** EXERCISE REQUIREMENTS **
Retype precisely the section of the data that starts at the line containing "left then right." and runs to its final line, ends included.

** EXERCISE DATA **
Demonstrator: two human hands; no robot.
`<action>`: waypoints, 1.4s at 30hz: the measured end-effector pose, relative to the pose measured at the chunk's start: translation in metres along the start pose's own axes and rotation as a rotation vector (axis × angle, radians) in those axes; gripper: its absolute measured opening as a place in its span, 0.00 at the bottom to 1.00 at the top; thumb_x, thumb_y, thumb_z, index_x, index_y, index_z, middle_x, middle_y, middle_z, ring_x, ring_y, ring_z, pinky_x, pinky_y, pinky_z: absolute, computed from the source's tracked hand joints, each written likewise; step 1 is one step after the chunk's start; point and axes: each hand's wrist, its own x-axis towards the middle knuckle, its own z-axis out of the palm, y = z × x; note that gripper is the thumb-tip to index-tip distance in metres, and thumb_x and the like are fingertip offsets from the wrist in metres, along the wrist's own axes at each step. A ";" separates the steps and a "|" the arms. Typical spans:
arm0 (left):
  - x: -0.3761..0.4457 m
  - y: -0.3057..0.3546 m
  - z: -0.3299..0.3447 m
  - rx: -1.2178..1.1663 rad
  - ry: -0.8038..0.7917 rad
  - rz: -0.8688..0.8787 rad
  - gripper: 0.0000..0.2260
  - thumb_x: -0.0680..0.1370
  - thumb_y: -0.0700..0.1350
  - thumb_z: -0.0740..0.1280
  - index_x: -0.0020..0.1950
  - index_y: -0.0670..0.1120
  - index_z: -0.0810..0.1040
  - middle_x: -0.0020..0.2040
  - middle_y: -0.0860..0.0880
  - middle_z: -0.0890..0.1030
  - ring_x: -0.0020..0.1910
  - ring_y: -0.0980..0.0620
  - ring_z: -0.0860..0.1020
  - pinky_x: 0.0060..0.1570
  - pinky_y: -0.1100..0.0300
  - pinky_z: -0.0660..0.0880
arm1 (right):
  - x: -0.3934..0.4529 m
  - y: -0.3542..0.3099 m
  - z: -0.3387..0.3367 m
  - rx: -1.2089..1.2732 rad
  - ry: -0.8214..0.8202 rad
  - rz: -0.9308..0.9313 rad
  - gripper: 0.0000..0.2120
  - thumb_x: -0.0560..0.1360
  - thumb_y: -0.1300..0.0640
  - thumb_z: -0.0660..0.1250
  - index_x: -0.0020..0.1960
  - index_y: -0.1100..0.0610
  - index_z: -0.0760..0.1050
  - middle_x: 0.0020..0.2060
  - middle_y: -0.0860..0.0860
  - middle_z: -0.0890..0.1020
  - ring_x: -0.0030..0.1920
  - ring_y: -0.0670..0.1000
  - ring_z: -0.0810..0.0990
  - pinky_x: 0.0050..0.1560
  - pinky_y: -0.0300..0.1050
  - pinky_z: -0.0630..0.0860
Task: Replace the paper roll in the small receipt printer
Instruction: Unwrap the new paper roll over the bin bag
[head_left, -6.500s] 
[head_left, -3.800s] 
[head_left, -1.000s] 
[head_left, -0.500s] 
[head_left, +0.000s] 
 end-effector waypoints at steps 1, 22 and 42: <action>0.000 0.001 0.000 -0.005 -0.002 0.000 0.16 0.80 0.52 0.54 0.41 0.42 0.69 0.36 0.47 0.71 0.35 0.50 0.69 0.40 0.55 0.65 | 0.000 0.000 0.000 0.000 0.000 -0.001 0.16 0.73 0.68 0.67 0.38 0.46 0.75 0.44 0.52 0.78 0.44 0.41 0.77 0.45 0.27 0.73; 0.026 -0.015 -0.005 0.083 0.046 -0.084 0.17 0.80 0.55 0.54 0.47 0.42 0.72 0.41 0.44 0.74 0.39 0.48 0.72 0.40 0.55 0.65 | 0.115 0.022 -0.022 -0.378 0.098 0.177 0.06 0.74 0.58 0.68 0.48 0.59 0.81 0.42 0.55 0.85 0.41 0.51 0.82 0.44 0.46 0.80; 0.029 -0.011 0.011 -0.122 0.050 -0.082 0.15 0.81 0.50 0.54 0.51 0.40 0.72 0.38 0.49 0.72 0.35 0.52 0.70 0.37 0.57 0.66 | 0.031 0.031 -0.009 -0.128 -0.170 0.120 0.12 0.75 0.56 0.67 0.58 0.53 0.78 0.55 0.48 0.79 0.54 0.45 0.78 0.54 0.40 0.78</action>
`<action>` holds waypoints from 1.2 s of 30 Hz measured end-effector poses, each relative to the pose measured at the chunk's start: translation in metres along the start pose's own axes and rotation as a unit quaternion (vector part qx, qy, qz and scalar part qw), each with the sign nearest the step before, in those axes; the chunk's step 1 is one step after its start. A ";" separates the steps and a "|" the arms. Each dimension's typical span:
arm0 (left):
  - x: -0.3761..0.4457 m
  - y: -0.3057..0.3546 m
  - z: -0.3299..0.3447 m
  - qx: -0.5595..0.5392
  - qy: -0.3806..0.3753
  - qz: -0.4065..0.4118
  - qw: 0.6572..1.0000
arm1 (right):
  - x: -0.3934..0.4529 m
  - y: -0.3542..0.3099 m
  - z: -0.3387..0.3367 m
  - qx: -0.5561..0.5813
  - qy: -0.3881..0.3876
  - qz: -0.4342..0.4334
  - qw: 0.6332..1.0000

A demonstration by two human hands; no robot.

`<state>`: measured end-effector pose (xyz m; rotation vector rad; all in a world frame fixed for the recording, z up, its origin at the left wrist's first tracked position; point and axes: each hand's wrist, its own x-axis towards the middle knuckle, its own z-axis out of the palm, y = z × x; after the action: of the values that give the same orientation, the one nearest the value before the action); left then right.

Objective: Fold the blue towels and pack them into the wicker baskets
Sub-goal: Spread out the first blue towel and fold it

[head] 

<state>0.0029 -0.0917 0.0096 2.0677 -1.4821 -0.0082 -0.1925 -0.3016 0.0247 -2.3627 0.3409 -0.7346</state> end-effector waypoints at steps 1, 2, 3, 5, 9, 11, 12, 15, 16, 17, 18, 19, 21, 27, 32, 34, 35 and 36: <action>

** RESULT **
`<state>`: measured end-effector pose (xyz m; rotation vector rad; all in a world frame fixed for the recording, z up, its origin at the left wrist's first tracked position; point and axes: each hand's wrist, its own x-axis towards the middle knuckle, its own z-axis out of the palm, y = z × x; after the action: of the values that give the same orientation, the one nearest the value before the action); left then right.

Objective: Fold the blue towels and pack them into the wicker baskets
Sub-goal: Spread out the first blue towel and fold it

[head] 

<state>0.0029 -0.0917 0.0096 2.0677 -1.4821 -0.0082 -0.1925 -0.3016 0.0247 -2.3627 0.3409 -0.7346</state> end-effector waypoints at steps 1, 2, 3, 5, 9, 11, 12, 15, 16, 17, 18, 19, 21, 27, 32, 34, 35 and 36: <action>

This output requires nothing more.